US investment: EG Funds puts Aussie investors in US homes


Samantha Hutchinson

Property writer

EG Funds is plunging deeper into American multi-family housing, broadening its search to the mid-west and east coast as more Australian-based investors chase returns offshore.

The Sydney-based property investment group is likely to double the size of its $50 million portfolio of apartments and townhouses within the next two years, and is on track to make investments in Nashville, Tennessee, and Raleigh-Durham in North Carolina.

“Housing affordability is decreasing in the US and there’s a large bracket of middle-income earners who will always be renters, and so it’s become a very secure, stable asset class,” EG Funds US director Sally Burns told The Australian. “And it’s viewed as a commercial investment because you’ve got one owner who controls the whole building. That just doesn’t happen (in Australia).”

EG already has two multi-family residential investments in Austin, Texas, which generate passing yields of more than 6 per cent, but also have long-term development potential. The two assets are held in private funds populated by high net worth investors who are keen to up their exposure to property investments, without taking on the risk they believe is inherent in Australian investment property. Growing demand for access to US assets has prompted the group to grow its US-based team to five staff, with executives including Ms Burns spending up to a quarter of the year in the US.

The moves come as Australian investment groups are pursuing similar strategies to provide high-net worth clients with investment exposure to residential property in markets less volatile than Sydney and Melbourne.

This week, Australian-based US Residential Fund splashed out almost $30m on a 240-apartment complex in Patriots Pointe, South Carolina, to bring the value of its US portfolio to around $50m.

Chief executive Andrew Meakin noted that US banks were showing more of a willingness to lend to the sector, which is classified in the US as a commercial property class, than what property groups were experiencing locally, which was a compelling factor. Banks were also willing to issue loans for commercial properties on fixed, rather than variable terms, which also provided another level of certainty, he added.

“In our minds, we want to do between two and four properties a year, and syndicate them, and then recycle the capital into more purchases,” Mr Meakin said, adding that the group could also spend up to $100m during the next 12 months expanding the portfolio.

The executive noted the group would likely emulate the strategy of some of the larger listed property investors, such as Charter Hall, in a strategy which buys and stabilises property assets, before tipping them into separate funds and syndicates. USR owns both apartment complexes and housing communities, generating yields of around 6.5 per cent on the apartments and up to 10 per cent from the housing communities.

Yet USR and EG Funds have bigger investment groups to contend with in the US.
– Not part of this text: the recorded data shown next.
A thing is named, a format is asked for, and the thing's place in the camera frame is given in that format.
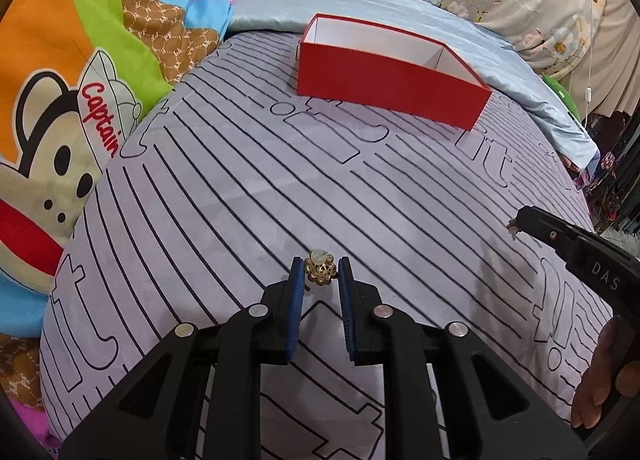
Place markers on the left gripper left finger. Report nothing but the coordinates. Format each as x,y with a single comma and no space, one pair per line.
196,394

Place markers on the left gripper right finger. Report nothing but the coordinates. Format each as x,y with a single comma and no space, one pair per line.
446,393

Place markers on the gold flower brooch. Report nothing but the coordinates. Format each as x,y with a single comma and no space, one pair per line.
320,267

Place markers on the person's right hand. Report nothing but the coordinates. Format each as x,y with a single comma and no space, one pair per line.
604,373

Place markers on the green plastic object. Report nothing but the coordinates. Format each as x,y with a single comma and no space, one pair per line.
564,95

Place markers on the red cardboard box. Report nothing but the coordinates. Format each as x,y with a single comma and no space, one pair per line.
370,64

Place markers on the cartoon monkey bedsheet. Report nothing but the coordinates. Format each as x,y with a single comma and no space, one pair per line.
77,77

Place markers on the light blue pillow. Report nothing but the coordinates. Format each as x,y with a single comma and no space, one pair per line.
488,54
Dixon Advisory, through its US Masters Residential Property Fund, has built up a $US750m ($1 billion) portfolio, of mainly homes in and around New York. It has also pushed into apartments and, with partners, owns 26 blocks with 921 units.

Earlier this year, Centennial Property emerged as the latest player to tap into the surging US residential market, tying up with The Milestone Group, and launching a $50m Australian feeder fund to tip into Milestone’s latest trust.